Problem statement =>
Among the records below, find each line bearing the word "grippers" and copy it.

Data for this task =>
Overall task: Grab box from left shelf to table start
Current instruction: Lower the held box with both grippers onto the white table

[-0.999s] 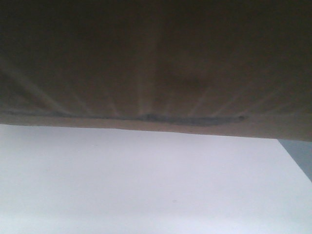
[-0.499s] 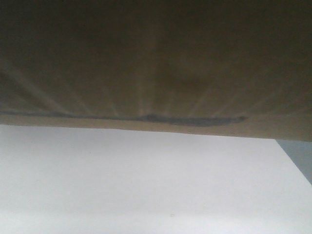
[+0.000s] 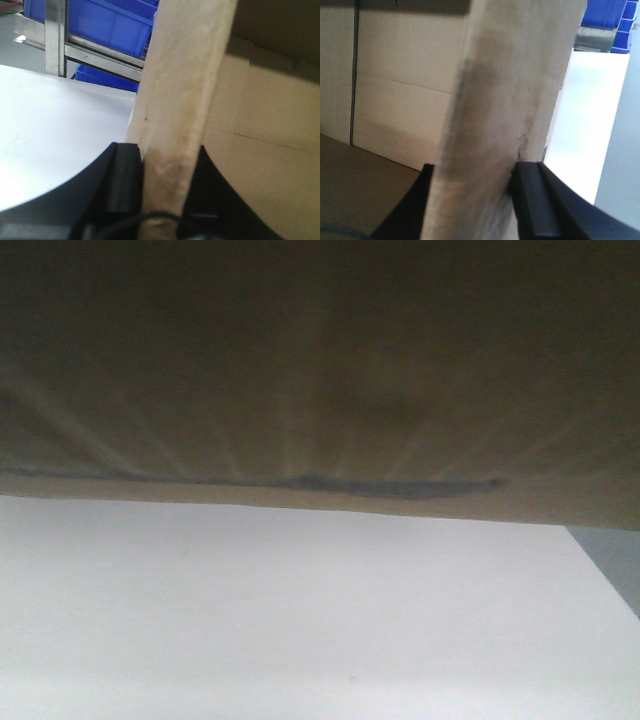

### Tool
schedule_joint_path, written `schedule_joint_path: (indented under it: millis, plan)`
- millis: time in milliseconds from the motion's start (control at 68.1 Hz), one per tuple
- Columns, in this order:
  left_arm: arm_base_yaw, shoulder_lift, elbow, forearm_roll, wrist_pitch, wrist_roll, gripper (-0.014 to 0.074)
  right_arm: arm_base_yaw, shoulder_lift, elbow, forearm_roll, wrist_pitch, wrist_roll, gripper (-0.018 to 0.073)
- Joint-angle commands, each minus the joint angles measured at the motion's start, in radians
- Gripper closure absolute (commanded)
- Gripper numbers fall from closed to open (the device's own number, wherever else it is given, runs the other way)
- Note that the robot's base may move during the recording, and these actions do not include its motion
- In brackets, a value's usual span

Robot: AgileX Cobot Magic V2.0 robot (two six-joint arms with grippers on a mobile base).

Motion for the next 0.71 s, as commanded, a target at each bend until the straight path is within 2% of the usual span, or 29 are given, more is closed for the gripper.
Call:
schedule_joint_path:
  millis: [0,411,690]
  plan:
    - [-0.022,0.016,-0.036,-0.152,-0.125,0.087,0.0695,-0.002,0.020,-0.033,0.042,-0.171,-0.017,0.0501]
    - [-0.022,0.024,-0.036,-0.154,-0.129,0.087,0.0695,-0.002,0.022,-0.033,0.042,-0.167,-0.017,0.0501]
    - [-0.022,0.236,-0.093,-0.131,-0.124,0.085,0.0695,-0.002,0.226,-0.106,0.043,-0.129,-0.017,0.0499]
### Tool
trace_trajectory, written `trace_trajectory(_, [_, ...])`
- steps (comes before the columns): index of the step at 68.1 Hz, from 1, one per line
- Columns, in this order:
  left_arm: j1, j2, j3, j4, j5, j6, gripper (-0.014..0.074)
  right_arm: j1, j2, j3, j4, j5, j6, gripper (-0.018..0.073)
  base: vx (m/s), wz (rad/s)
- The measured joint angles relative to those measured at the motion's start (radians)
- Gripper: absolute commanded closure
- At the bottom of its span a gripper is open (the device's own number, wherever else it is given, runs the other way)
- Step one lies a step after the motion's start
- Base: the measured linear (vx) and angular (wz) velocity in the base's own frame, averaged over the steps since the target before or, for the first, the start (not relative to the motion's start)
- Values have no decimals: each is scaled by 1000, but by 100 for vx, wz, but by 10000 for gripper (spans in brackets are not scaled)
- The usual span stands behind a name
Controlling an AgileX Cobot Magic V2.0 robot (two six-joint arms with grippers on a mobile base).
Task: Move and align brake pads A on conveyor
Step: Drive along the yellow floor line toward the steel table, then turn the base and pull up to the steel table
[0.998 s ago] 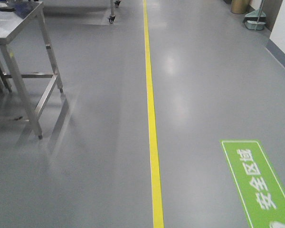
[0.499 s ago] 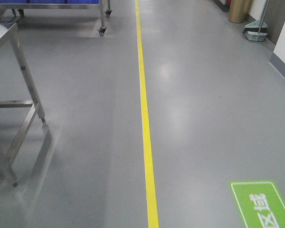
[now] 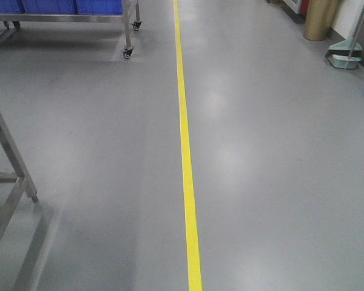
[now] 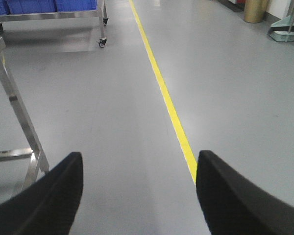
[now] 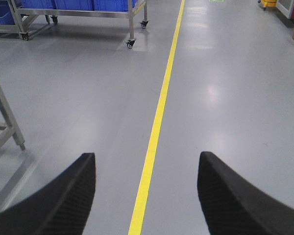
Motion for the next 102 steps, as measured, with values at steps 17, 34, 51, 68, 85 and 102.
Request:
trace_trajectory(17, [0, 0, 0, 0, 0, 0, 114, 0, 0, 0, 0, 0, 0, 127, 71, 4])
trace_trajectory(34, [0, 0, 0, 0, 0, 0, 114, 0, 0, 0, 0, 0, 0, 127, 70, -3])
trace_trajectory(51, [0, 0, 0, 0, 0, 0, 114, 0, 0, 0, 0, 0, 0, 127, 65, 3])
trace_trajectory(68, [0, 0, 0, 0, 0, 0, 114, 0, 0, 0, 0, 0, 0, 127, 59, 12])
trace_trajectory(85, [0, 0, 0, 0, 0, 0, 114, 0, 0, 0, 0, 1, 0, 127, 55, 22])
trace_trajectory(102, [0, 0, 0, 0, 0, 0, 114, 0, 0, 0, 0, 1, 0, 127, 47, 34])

Problem solution =>
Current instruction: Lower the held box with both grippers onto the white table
Robot: AgileX Cobot Magic V2.0 robot (two six-joint arms with grippers on a mobile base).
Controlling an AgileX Cobot Magic V2.0 robot (two six-joint arms with grippers on a mobile base).

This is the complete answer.